Task:
Leaving out all pictures, write out word for word the lines from the one containing "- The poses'" to the end of the data below.

◇ ◇ ◇ ◇ ◇ ◇ ◇

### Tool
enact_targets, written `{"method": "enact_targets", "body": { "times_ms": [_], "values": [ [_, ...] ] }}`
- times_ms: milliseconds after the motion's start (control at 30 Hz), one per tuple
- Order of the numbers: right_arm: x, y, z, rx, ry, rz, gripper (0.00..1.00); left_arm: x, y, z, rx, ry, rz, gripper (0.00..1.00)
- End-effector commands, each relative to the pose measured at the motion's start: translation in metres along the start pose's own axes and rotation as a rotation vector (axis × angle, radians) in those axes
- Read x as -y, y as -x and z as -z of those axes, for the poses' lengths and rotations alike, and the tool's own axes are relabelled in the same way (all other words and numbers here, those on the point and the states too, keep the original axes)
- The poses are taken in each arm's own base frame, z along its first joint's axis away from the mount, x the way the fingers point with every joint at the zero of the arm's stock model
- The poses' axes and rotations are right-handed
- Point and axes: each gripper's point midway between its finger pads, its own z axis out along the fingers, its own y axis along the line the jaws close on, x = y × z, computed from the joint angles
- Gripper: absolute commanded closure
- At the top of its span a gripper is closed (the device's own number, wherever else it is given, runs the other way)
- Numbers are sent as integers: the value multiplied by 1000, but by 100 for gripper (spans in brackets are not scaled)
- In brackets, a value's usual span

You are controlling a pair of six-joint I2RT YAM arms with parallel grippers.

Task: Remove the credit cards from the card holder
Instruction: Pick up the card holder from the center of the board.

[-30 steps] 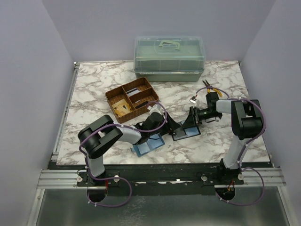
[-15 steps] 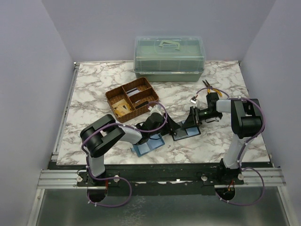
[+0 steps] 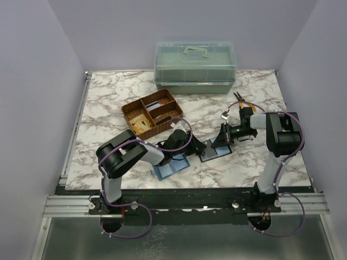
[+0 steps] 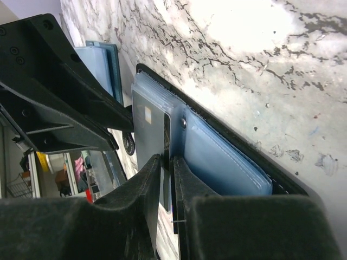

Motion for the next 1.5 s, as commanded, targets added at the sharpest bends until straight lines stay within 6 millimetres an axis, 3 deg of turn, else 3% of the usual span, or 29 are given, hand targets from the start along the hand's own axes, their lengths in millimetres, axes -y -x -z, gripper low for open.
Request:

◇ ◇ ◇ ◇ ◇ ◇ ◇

Response:
- The poses' axes and rotations are right-handed
- Point and axes: each gripper's point midway between its finger pads, its own z axis out along the fingers, its own y axis along the line the jaws close on, x = y × z, computed from the joint angles
- Gripper: absolute commanded closure
- At the top of its span a gripper is closed (the device's own number, wherever else it is given, runs the other way)
- Numbers are sent as integers: the value multiplied by 1000, but by 100 for gripper (spans in brackets are not scaled)
- In brackets, a value's usual span

You are controlling a pair of six-joint I2RT YAM arms with parallel grippers.

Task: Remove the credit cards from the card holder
Instruction: Pick up the card holder from the center of the board.

[-30 steps] 
[-15 steps] 
[+0 steps] 
[+0 steps] 

Motion for the next 1.5 s, as commanded, targets added at the sharpest bends until straight lines stay within 6 millimetres an axis, 3 deg of turn, else 3% of the usual span, or 29 are given, hand targets from the start along the hand's own axes, their lengths in millimetres, axes -y -x -z, gripper low for open.
Request:

What this exercise required has been given in full.